For instance, she's had customers attempt to return an ornament, of which they claim they've received 10. "That's not very likely," said Payne.

The National Retail Federation estimates nearly 9 percent of holiday returns this year are expected to be fraudulent. This includes returning stolen merchandise, goods bought with fake or stolen credit cards, or items backed up with fake receipts.

A big problem is "wardrobing" -- when people buy an item and wear it, then try to return it.

Barbara Graham, area supervisor at Vanity Fair in Sikeston, said those who work in returns at the store will see patrons attempt to return used items. Because of that, associates are trained to look over garments that are returned.

"They say they haven't worn it, but you can tell when something's been worn, for the most part," said Graham. "We have also had occasions where they have ripped tags out of our garments and put them in something bought at another store."

To help crack down on fraudulent returns, Vanity Fair requires a picture ID when items are purchased and returned. When it comes to returns, those IDs are kept in a database and tracked to see if there is a pattern.

"If we see the same name popping up, we get a little suspicious," said Graham.
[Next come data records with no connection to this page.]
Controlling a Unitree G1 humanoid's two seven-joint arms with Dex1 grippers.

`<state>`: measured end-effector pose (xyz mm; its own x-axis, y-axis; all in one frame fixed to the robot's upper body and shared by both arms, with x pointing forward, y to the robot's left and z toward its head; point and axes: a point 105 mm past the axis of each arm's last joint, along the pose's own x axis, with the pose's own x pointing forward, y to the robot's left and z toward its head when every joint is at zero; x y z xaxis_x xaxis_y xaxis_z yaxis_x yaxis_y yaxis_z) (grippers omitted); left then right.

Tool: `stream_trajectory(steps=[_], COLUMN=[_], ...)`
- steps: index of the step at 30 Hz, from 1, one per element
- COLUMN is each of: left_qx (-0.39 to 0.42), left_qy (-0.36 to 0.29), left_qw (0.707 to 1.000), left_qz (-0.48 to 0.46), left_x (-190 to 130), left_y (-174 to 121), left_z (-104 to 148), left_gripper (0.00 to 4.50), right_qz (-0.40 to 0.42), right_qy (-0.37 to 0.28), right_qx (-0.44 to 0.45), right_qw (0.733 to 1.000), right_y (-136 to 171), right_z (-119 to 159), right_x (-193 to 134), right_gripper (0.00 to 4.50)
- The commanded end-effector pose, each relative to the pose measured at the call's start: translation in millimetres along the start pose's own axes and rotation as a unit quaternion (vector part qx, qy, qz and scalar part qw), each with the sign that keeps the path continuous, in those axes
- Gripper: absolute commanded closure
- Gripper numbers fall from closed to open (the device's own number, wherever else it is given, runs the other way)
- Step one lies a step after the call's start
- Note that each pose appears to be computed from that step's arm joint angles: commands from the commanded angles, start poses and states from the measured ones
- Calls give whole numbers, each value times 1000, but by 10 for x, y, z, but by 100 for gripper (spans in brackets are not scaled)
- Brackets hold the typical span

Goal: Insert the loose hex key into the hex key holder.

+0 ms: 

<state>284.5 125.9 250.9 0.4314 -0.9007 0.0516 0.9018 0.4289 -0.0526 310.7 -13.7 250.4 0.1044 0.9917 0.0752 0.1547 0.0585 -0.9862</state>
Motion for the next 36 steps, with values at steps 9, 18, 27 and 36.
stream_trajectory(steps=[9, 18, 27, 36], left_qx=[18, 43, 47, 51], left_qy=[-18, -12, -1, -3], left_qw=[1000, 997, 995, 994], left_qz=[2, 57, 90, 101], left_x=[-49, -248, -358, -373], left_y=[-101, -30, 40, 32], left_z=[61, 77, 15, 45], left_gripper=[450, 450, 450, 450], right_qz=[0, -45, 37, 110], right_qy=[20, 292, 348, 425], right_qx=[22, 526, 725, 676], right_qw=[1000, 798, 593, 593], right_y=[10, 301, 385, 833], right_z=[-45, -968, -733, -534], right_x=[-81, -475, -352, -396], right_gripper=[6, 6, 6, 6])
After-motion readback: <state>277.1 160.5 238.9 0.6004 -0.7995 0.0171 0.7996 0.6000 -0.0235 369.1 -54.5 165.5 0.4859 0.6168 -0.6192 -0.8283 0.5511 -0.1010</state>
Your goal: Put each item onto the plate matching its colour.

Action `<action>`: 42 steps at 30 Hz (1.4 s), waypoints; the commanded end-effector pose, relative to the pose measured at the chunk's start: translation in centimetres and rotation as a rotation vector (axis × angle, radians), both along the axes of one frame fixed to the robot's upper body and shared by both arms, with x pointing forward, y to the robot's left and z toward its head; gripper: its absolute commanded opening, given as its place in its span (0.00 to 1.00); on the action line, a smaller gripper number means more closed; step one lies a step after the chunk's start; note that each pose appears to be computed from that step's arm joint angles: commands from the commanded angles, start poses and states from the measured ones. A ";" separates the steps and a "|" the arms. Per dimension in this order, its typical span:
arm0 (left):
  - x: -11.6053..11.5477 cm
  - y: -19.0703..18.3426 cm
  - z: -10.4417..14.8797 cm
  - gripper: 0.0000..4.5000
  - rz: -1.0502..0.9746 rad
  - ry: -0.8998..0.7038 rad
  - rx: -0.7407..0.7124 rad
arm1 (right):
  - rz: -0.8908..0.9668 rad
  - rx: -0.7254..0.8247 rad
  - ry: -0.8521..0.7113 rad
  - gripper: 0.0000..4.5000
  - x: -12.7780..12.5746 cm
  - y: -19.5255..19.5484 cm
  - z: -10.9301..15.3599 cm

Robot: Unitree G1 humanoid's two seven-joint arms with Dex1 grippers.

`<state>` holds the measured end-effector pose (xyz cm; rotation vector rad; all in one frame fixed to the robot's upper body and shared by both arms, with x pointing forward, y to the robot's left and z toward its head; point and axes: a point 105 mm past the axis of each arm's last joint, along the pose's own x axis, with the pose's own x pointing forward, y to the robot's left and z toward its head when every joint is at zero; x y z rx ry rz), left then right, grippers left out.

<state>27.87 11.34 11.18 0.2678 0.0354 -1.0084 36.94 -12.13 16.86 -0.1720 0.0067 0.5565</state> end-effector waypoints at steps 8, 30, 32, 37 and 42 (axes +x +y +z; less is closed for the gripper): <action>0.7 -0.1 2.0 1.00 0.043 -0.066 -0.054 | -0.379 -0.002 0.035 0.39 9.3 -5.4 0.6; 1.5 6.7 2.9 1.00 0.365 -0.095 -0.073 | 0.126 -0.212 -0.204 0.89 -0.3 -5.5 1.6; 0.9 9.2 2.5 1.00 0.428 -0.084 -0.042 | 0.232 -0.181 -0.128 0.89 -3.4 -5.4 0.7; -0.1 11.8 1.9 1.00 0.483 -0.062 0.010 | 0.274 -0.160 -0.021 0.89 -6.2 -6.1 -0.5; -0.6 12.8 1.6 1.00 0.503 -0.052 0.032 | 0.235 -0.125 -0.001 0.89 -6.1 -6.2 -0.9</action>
And to keep people from giving fraudulent information on return forms, associates fill it out, Graham said.

Debbie Allen, manager at MJ's Jewelry, said customers there also try to return worn items.

"It's just your average American customer that swears up and down that it has never been worn, it just doesn't match their outfit," she said.

For her, it's also easy to tell if a customer is lying. "A lot of times, it's got a lot of fingerprints on it or it has hair in it, where it got caught in the clasp," Allen said.

To help combat the problem, many stores have strict return policies -- some which have recently gone into effect. For instance, Allen said the jewelry store does not give refunds, but allows customers to exchange it for other items in the store.

Refunds also aren't offered at Hallmark, said Payne. Only exchanges are OK'd, and seasonal items must be exchanged for other seasonal items.

Retailer giant J.C. Penney changed its return policy in October, requiring customers to accompany items with a receipt, and the purchase date be within the last 90 days.

Over the summer, Target Corp. changed its policy, too. Previously, items without a receipt had to be worth $100 or less, but now that threshold is $20 or less.

And the problem isn't limited to just retail stores -- furniture stores are also hit. Mike Grimes, owner of G&H Home Furnishings in Charleston, said he has customers come in to exchange items year-round.

"They get something, keep it six months and then they want to return it," said Grimes, adding that some of the items are paid off, while customers are still making payments on others. "We try to explain to them that you can't use something for six months and then expect to get your money back."

The store also requires buyers to sign a form that everything is received in good order when it is delivered, since there have been some customers who have called one or two months later to report a scratch or problem they say happened during the delivery process.

Grimes said his staff will work with customers in most cases, though, to touch up furniture.

Those in management at the stores can't pinpoint a single reason that people attempt to make these types of returns.

"I think they just think 'the store is busy, we're distracted, it's a busy time of year, so we'll get away with it,'" said Graham. But associates focus just as much now as they do any other time of year, she stressed.

Allen said she doesn't think the customers realize what they're doing -- and believe businesses are so happy for business, they'll do anything to please the customer -- but that's not true.

"Everyone has heard forever and ever, 'the customer is always right,'" Grimes agreed. "I've even had them admit they're wrong."

Customers often assume he can afford it, or will lie to the factory to get the furniture fixed for free.

"But we're not going to lie to anyone," he said. "Then they'll assume that you'll lie to the customer, too."

The Scripps Howard News Service contributed to this report.